Eternity: Far Away. So Close
This body of work continues to reflects upon existential themes: Who are we? What is our place in the grander scheme? Is there a knowable truth?
The wonder of our ever-deepening understanding of nature and the cosmos is linked to many of the great spiritual grand narratives. On one hand scientific progress appears to debunk the scriptures, on the other, mathematical interpretations of empirical evidence at the subatomic or cosmological scale point to a universe completely alien to human experience or comprehension, and require a similar suspension of disbelief.
As Ian Grieg observes, “at the poetic extremes of quantum speculation, science intersects the spiritual via the aesthetic perception of the infinite in the finite. Appeals to the theological and the ineffable are a particular mark of the confluence of physics and mysticism that characterise much popular quantum conjecture.” The leap of faith required in accepting, let alone representing, cutting-edge science should not be underestimated.
My painting process is both rational and intuitive, involving an iterative process of looking and spending time with each work. The construction of a figurative, formal and conceptual work is planned and purposeful. At the same time, paintings can sit in the studio for months and are created from multiple glazes; each one shifts the hue, value and tone over time and moves the work forward. In this sense the method is an intangible act of faith. The resin materiality of my practice straddles both chance; in the pouring and settling of the resin under gravity; and control, demanding elaborate planning and preparation to achieve laboratory-like conditions for the greatest optical clarity.

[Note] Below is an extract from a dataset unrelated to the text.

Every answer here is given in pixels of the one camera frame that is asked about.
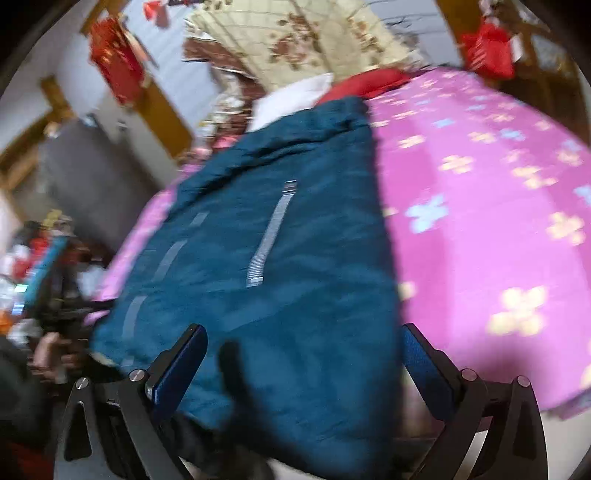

As they have emerged, new technologies have brought a new view of the world, and are changing how much of the universe we see. What is becoming increasingly clear is the strangeness of the universe: In many ways quantum theory is more bizarre than even the most dogmatic reading of religious text. As soon as we escape the confines of our blue planet and venture into the greater cosmos beyond, we quickly grasp that qualitative notions about orientation, up/down, left/right become redundant. Our vision too is ill equipped to process the full spectrum of optical data, evolved to interpret the thin slither of the visible electromagnetic spectrum useful to earth-bound mammals over the last few million years.
In my practice, along with figurative clarity, I am compelled by what cannot be seen, or can be seen only with the help of technology. I explore these ideas through colour, luminescence, gradient, mark making, focus, rotation, geometry and the spatial ambiguities that optically ambiguous, shiny and transparent surfaces create, such as void, perspective, reflection and refraction.
While the resin mirror itself is entirely passive; it reflects what occurs in front of it, calling upon the viewer and environment to play an active part. Interplay arises between their fleeting appearance and disappearance. It is no longer pure contemplation; the losing of oneself in the image that is characteristic for the reception of pictorial art, but rather a direct confrontation with the self. Boundaries between realism and abstraction are challenged as the reflective artwork switches between void and image, while the very act of viewing affects the reading of the work, in a manner analogous to the observer effect and other quantum phenomena.
The visual arts have evolved as new technologies for representation have become available, raising questions about the relevance of old techniques and the validity of new ones. Despite the abundance of these new technologies, what is it that remains compelling about crushed pigment brushed by hand onto a stretched fabric? In ‘What Painting is’, James Elkins describes the painting process as “something measured and rationalized, but ultimately felt”. He goes on to liken the painting process to alchemy, saying, “Painting is struggling with materials and not quite understanding what is happening”.